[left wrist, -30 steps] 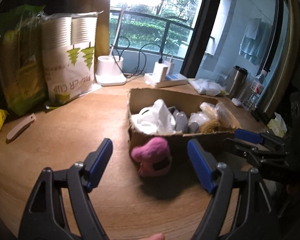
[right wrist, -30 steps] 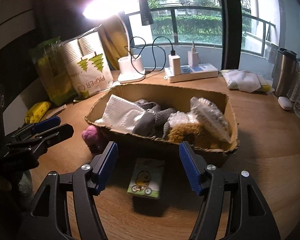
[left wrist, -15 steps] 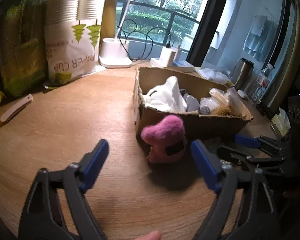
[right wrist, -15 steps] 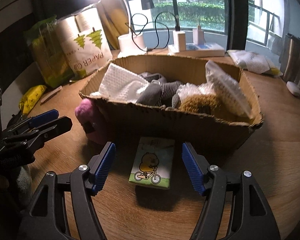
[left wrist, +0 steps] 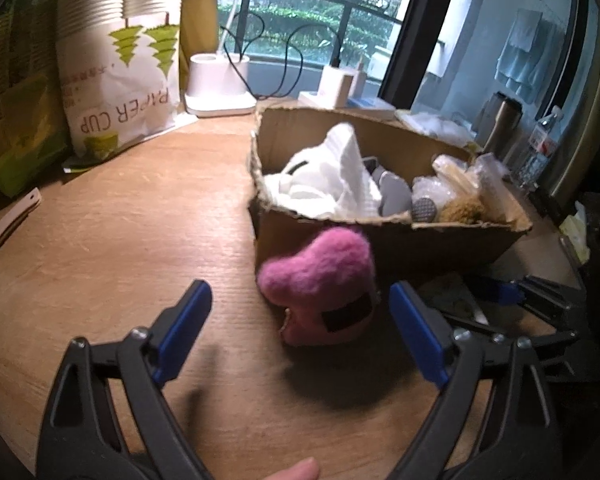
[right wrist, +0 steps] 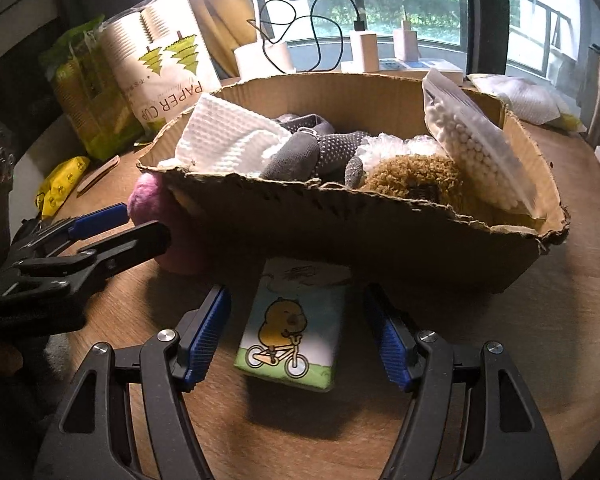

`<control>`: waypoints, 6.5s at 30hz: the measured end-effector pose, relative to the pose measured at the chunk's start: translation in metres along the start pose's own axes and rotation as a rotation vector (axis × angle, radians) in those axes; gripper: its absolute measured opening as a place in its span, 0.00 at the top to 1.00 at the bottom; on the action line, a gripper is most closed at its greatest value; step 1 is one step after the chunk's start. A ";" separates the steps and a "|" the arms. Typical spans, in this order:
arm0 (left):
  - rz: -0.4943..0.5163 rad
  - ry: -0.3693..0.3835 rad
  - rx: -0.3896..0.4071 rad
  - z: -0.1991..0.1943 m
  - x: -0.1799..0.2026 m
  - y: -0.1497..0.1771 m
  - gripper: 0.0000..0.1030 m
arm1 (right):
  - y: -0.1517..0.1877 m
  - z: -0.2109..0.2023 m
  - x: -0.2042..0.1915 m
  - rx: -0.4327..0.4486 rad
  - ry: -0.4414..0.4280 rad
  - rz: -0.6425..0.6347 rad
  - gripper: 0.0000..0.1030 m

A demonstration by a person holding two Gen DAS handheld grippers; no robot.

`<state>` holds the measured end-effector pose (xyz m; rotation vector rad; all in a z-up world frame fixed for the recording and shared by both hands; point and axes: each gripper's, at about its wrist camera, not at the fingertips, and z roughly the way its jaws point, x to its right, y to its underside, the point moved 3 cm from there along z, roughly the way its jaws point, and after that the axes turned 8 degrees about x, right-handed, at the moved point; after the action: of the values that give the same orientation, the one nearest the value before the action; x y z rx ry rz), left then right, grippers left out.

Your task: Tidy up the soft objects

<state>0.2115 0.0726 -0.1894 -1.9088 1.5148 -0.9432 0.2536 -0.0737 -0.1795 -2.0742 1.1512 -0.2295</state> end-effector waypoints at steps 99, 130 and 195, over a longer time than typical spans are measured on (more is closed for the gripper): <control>0.144 0.150 0.052 0.006 0.098 -0.072 0.65 | -0.062 -0.066 0.077 0.215 0.009 0.024 0.45; 0.039 0.090 0.106 -0.012 0.037 -0.079 0.36 | -0.085 -0.046 0.047 0.207 0.023 -0.026 0.45; 0.019 0.090 0.227 -0.091 0.038 -0.044 0.23 | -0.052 -0.084 0.009 0.234 0.059 -0.035 0.33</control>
<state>0.1719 0.0478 -0.0915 -1.7092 1.4061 -1.1542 0.2527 -0.1074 -0.0863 -1.8925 1.0691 -0.4247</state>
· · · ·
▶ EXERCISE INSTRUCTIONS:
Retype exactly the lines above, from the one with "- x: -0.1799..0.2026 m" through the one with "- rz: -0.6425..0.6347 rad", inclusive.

▶ EXERCISE RESPONSE:
  - x: -0.1799..0.2026 m
  - y: -0.1497..0.1771 m
  - gripper: 0.0000..0.1030 m
arm1 (right):
  - y: -0.1517..0.1877 m
  - z: -0.2109..0.2023 m
  - x: -0.2042..0.1915 m
  - rx: -0.4327..0.4486 rad
  - ry: -0.4414..0.4280 rad
  - rz: -0.6425..0.6347 rad

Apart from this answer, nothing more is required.